Work instruction:
Repeat the records below exactly, leaving out any pictures.
-- Provided data follows --
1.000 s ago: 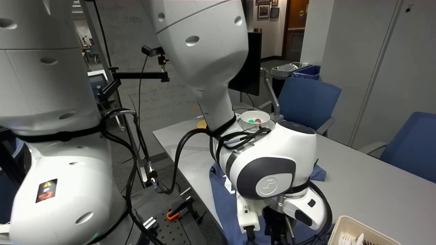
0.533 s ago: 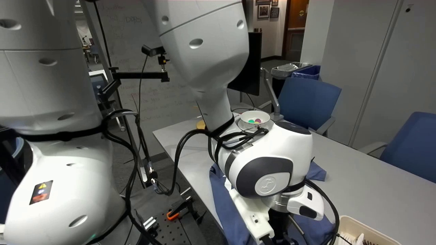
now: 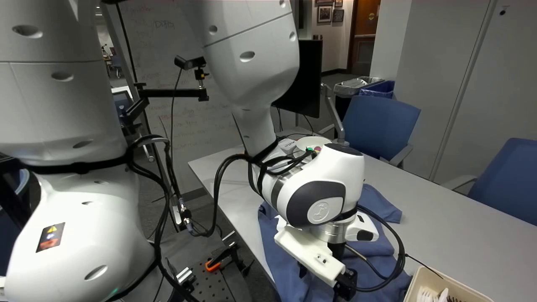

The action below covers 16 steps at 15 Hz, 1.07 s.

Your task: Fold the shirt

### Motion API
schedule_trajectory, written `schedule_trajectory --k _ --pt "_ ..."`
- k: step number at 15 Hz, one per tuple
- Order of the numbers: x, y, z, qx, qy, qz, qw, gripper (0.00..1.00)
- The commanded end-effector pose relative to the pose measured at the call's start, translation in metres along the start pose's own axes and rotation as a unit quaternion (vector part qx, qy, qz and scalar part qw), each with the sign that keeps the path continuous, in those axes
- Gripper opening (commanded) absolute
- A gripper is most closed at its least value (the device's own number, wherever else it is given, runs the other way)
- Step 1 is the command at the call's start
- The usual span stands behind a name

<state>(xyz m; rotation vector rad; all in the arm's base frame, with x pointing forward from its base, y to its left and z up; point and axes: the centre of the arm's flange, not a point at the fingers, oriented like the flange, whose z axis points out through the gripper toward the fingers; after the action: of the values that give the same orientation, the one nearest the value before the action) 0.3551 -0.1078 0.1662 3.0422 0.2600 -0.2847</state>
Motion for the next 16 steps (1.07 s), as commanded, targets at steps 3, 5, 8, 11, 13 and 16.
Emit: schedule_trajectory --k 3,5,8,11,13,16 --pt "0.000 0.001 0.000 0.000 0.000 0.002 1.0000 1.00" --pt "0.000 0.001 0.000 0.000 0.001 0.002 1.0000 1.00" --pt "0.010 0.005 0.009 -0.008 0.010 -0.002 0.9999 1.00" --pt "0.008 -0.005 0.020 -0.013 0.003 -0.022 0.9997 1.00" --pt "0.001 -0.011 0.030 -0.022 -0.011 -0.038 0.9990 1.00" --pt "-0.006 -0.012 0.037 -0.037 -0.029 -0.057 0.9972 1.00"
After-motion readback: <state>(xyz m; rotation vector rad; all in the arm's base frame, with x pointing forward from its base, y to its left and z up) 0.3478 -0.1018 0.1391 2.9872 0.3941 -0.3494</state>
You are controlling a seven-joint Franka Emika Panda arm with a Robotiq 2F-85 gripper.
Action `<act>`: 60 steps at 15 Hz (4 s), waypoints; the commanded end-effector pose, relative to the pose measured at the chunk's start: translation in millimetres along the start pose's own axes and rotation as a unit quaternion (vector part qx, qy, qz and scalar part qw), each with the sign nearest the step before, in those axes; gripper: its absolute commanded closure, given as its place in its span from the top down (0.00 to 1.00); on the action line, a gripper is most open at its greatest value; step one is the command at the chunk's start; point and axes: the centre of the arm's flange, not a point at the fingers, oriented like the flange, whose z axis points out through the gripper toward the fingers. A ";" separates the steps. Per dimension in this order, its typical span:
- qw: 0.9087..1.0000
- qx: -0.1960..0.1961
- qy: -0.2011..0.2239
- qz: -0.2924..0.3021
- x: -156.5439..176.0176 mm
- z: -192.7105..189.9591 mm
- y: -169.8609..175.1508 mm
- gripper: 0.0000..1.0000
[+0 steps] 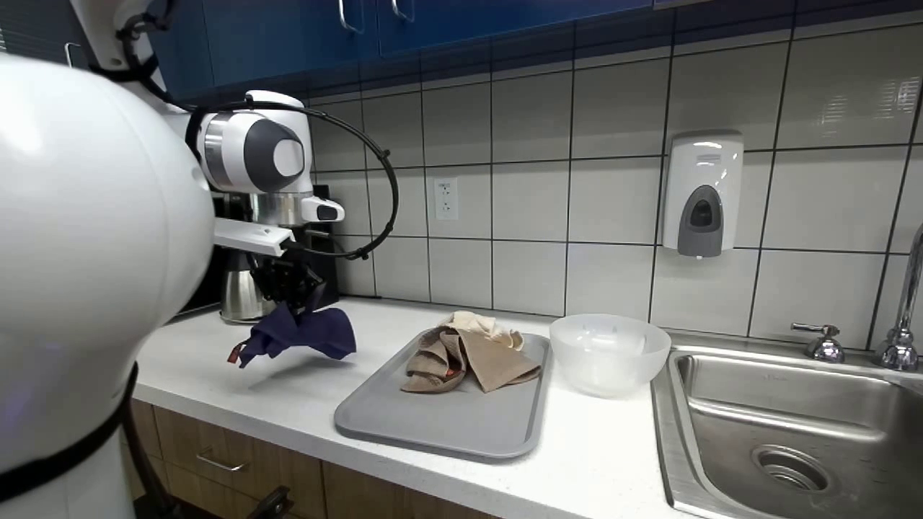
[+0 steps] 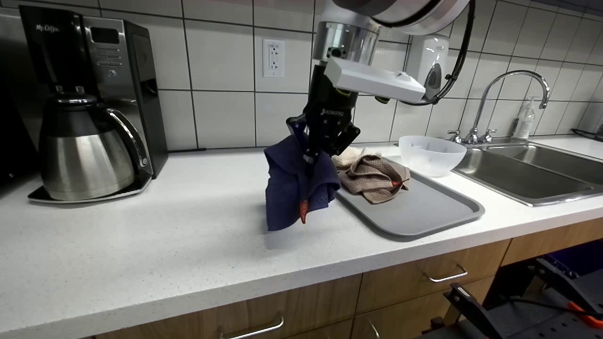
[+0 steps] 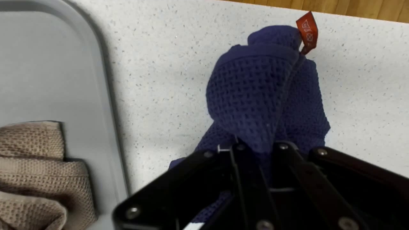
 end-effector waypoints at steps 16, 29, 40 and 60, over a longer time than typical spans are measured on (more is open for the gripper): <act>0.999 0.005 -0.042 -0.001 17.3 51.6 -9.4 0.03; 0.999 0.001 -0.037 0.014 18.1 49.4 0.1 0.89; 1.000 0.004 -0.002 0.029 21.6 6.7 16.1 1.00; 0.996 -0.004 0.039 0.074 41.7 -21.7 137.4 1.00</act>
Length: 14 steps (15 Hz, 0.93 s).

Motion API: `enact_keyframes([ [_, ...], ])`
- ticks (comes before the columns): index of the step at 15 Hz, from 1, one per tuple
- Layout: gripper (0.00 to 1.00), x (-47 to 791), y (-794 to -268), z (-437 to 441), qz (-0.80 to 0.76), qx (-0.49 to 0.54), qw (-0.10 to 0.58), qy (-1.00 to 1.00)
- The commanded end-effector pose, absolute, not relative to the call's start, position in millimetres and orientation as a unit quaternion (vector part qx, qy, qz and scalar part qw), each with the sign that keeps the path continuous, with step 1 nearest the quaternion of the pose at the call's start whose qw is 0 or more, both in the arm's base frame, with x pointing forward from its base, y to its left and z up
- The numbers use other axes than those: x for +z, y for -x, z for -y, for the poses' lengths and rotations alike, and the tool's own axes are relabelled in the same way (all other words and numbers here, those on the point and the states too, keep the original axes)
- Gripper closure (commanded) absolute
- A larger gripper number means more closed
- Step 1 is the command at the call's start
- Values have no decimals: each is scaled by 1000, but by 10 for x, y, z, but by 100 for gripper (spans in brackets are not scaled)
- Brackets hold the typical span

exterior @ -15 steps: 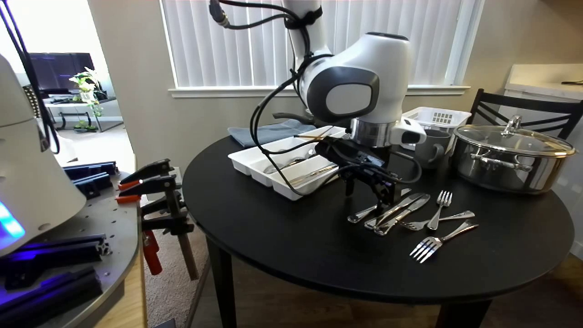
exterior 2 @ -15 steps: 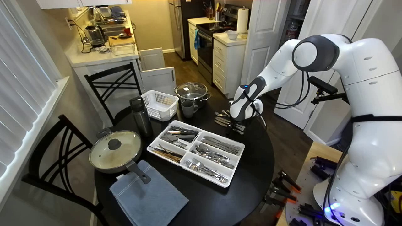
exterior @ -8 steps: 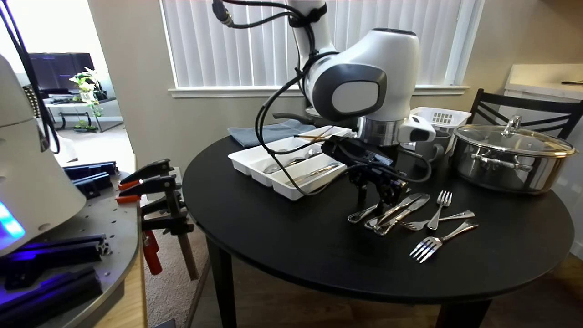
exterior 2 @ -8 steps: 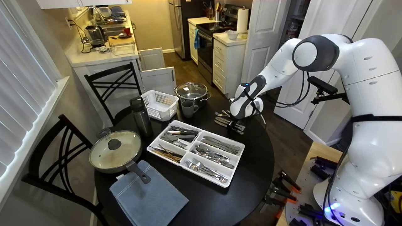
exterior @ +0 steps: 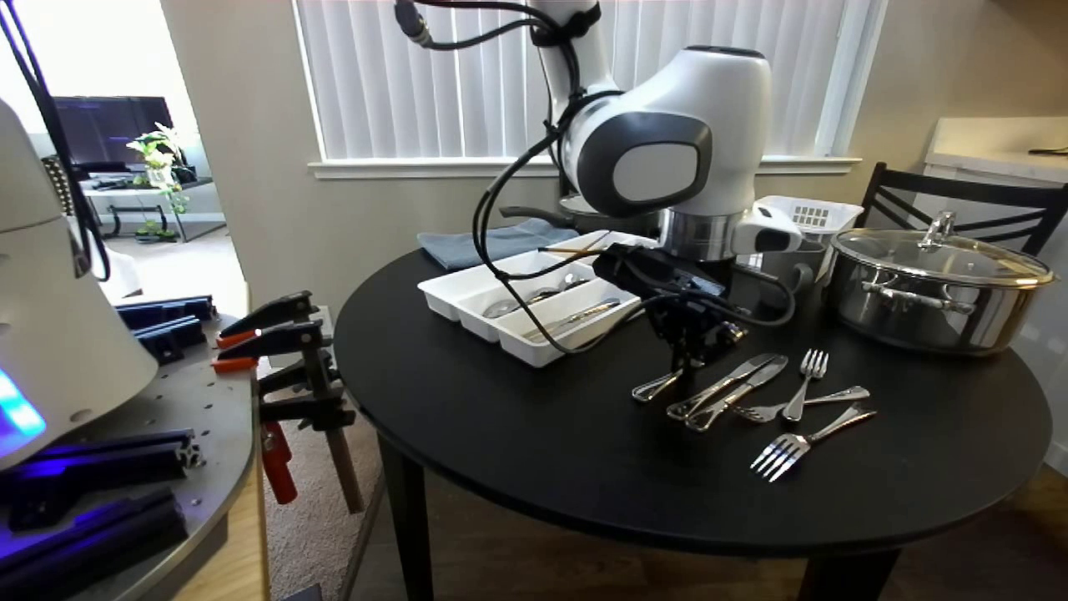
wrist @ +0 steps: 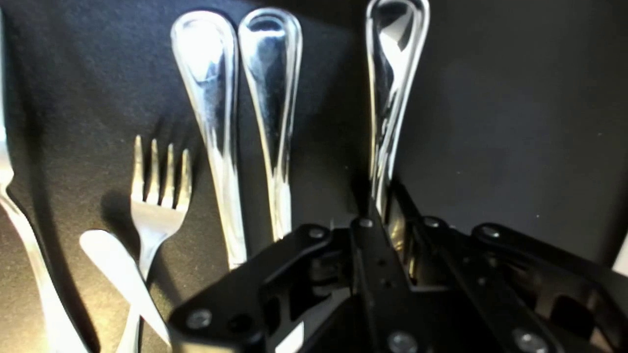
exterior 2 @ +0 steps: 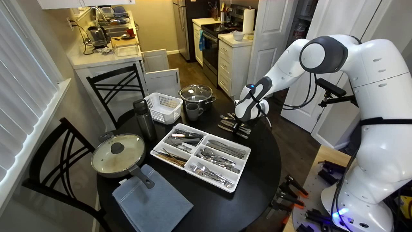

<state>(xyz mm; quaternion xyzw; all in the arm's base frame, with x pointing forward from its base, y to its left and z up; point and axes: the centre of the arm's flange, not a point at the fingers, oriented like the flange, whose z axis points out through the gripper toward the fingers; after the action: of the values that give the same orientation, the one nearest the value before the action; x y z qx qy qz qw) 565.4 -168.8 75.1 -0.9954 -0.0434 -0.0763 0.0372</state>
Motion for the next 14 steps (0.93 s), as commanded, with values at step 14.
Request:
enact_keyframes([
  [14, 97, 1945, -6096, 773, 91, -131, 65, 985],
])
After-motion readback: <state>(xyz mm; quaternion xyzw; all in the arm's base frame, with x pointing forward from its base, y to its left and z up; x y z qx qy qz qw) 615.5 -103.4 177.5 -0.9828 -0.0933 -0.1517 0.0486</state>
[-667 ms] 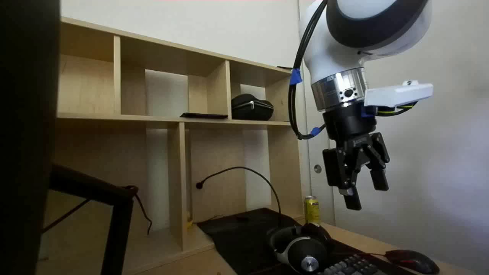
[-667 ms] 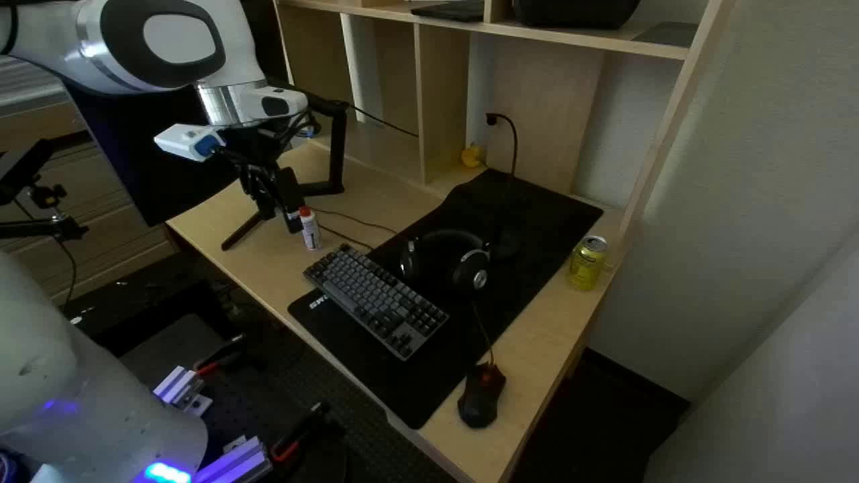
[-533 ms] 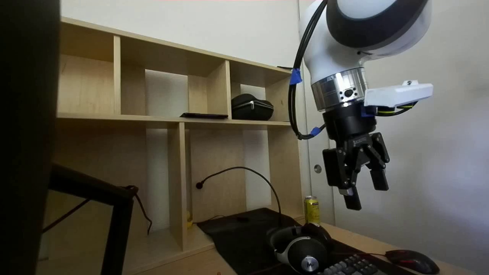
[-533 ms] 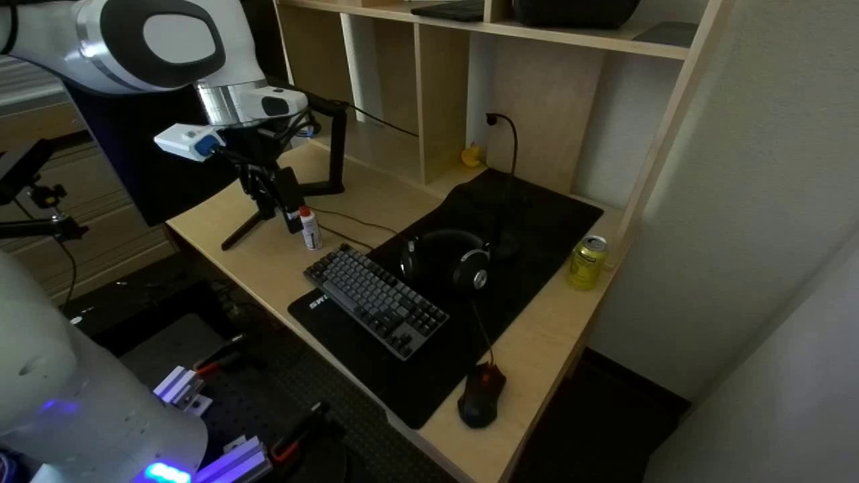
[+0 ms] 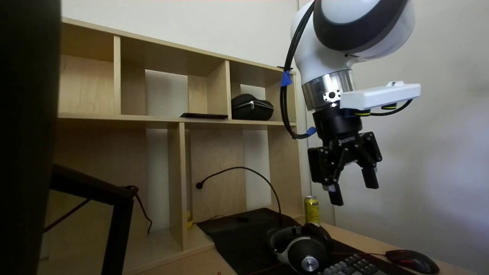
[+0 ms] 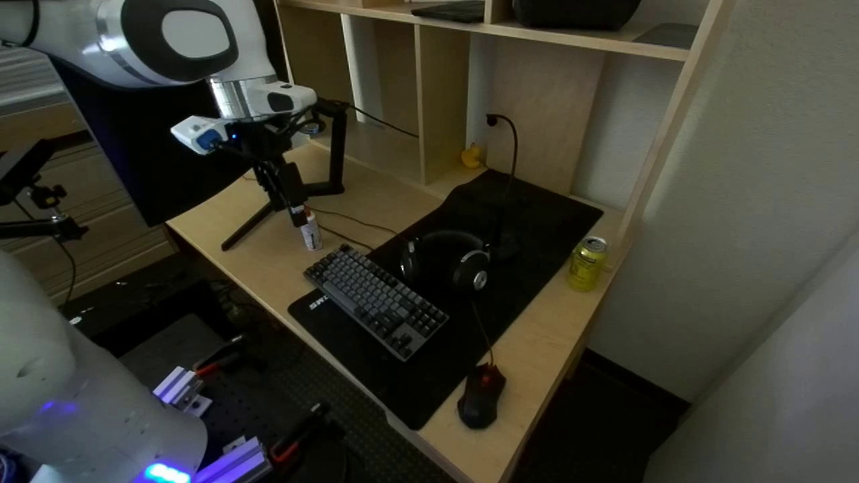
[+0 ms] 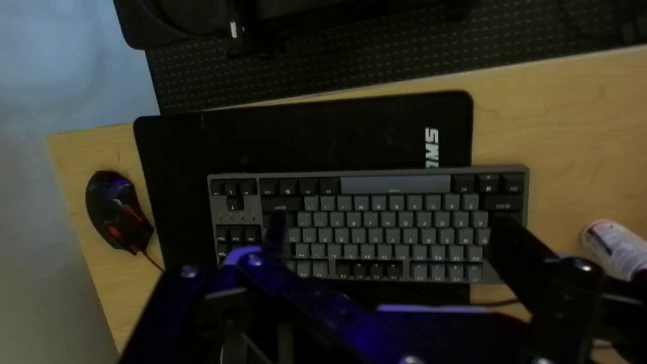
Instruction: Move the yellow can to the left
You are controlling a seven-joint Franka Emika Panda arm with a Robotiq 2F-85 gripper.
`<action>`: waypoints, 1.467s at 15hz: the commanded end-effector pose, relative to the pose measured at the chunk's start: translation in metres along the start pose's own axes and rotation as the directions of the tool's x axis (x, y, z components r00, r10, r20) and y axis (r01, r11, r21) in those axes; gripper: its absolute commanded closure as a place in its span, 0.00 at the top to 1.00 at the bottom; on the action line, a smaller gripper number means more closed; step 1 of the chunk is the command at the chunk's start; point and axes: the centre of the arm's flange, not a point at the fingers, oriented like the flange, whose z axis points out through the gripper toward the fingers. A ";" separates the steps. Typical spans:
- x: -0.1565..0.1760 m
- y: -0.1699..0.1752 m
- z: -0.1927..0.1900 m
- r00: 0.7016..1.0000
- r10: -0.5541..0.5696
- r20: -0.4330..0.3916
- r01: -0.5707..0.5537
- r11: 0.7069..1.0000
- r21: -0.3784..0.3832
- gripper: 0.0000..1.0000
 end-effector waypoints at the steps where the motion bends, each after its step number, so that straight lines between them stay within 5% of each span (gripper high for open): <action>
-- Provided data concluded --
Solution:
1.000 s ago: 
0.533 s ago: 
now: 

The action below covers 16 steps at 15 Hz, 1.07 s.

Your task: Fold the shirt

### Motion API
schedule_trajectory, written `schedule_trajectory --k _ --pt "_ ..."`
- k: step number at 15 Hz, one per tuple
- Order of the numbers: x, y, z, qx, qy, qz, qw, gripper (0.00..1.00)
- The commanded end-effector pose relative to the pose measured at the call's start, translation in metres along the start pose's own axes and rotation as a unit quaternion (vector part qx, qy, qz and scalar part qw), each with the sign that keeps the path continuous, in those axes
- Gripper opening (commanded) absolute
- A gripper is most closed at its least value (the device's own number, wherever else it is given, runs the other way)
- Step 1 is the command at the call's start
- The usual span stands behind a name

<state>(xyz m; rotation vector rad; all in the arm's base frame, with x pointing forward from its base, y to its left and z up; point and axes: the centre of the arm's flange, not a point at the fingers, oriented like the flange, whose z axis points out through the gripper toward the fingers; after the action: of the values that give the same orientation, the one nearest the value before the action) 0.3551 -0.1078 0.1662 3.0422 0.2600 -0.2847</state>
Motion for the next 16 steps (1.07 s), as commanded, targets at steps 3, 5, 8, 11, 13 and 16.
Emit: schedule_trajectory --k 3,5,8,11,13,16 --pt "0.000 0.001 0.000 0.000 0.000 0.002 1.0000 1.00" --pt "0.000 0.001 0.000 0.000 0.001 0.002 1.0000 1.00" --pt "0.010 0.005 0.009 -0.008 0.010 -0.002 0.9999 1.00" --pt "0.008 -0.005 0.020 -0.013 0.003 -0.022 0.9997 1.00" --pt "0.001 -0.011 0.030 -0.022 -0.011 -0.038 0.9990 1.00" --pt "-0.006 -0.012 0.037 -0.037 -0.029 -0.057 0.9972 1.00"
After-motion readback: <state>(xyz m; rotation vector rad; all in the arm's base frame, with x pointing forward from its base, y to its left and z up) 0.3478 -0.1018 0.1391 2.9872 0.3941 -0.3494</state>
You are controlling a seven-joint Franka Emika Panda arm with a Robotiq 2F-85 gripper.
Action `<act>`: 60 steps at 15 Hz (4 s), waypoints; the commanded end-effector pose, relative to the pose measured at the chunk's start: translation in millimetres along the start pose's own axes and rotation as a unit quaternion (vector part qx, qy, qz and scalar part qw), each with the sign nearest the step before, in those axes; gripper: its absolute commanded closure, given as its place in its span from the top down (0.00 to 1.00); on the action line, a gripper is most open at its greatest value; step one is the command at the chunk's start; point and axes: the centre of the arm's flange, not a point at the fingers, oriented like the flange, whose z axis points out through the gripper toward the fingers. A ";" separates the steps. Per dimension in this order, its typical span:
- qw: 0.9087..1.0000
- qx: -0.1960..0.1961
- qy: -0.2011..0.2239
- qz: -0.2924..0.3021
- x: -156.5439..176.0176 mm
- z: -192.7105..189.9591 mm
- y: -169.8609..175.1508 mm
- gripper: 0.0000..1.0000
[+0 steps] 
[+0 steps] 
[+0 steps] 
 end-effector waypoints at steps 16, 29, 40 and 60, over a longer time than typical spans are measured on (more is open for the gripper): <act>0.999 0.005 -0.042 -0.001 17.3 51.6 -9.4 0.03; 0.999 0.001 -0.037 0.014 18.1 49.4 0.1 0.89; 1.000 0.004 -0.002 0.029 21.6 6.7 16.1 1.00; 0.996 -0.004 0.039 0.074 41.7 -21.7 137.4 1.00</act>
Length: 14 steps (15 Hz, 0.93 s).

Motion API: `enact_keyframes([ [_, ...], ])`
- ticks (comes before the columns): index of the step at 15 Hz, from 1, one per tuple
- Layout: gripper (0.00 to 1.00), x (-47 to 791), y (-794 to -268), z (-437 to 441), qz (-0.80 to 0.76), qx (-0.49 to 0.54), qw (-0.10 to 0.58), qy (-1.00 to 1.00)
- The commanded end-effector pose, absolute, not relative to the call's start, position in millimetres and orientation as a unit quaternion (vector part qx, qy, qz and scalar part qw), each with the sign that keeps the path continuous, with step 1 nearest the quaternion of the pose at the call's start whose qw is 0 or more, both in the arm's base frame, with x pointing forward from its base, y to its left and z up
- The numbers use other axes than those: x for +z, y for -x, z for -y, for the poses' lengths and rotations alike, and the tool's own axes are relabelled in the same way (all other words and numbers here, those on the point and the states too, keep the original axes)
- Gripper closure (commanded) absolute
- A larger gripper number means more closed
- Step 1 is the command at the call's start
- Values have no decimals: each is scaled by 1000, but by 10 for x, y, z, but by 100 for gripper (spans in brackets are not scaled)
- Brackets hold the typical span

exterior @ -15 steps: 
exterior 2 @ -15 steps: 
exterior @ -8 steps: 
exterior 2 @ -8 steps: 
exterior @ +0 steps: 
wrist @ +0 steps: 
exterior 2 @ +0 steps: 

<state>(xyz mm; quaternion xyzw; all in the arm's base frame, with x pointing forward from its base, y to its left and z up; point and axes: the centre of the arm's flange, not a point at the fingers, oriented like the flange, whose z axis points out through the gripper toward the fingers; after the action: of the values that give the same orientation, the one nearest the value before the action; x y z qx qy qz qw) 565.4 -168.8 75.1 -0.9954 -0.0434 -0.0763 0.0372</state>
Motion for the next 14 steps (0.93 s), as commanded, with values at step 14.
Request:
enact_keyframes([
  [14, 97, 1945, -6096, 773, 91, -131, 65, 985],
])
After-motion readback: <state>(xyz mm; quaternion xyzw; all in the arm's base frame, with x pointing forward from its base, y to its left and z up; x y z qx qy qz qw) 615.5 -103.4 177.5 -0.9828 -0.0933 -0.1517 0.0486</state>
[-667 ms] 
[-667 ms] 
[-533 ms] 
[-533 ms] 
[+0 ms] 
[+0 ms] 
[+0 ms] 
Instruction: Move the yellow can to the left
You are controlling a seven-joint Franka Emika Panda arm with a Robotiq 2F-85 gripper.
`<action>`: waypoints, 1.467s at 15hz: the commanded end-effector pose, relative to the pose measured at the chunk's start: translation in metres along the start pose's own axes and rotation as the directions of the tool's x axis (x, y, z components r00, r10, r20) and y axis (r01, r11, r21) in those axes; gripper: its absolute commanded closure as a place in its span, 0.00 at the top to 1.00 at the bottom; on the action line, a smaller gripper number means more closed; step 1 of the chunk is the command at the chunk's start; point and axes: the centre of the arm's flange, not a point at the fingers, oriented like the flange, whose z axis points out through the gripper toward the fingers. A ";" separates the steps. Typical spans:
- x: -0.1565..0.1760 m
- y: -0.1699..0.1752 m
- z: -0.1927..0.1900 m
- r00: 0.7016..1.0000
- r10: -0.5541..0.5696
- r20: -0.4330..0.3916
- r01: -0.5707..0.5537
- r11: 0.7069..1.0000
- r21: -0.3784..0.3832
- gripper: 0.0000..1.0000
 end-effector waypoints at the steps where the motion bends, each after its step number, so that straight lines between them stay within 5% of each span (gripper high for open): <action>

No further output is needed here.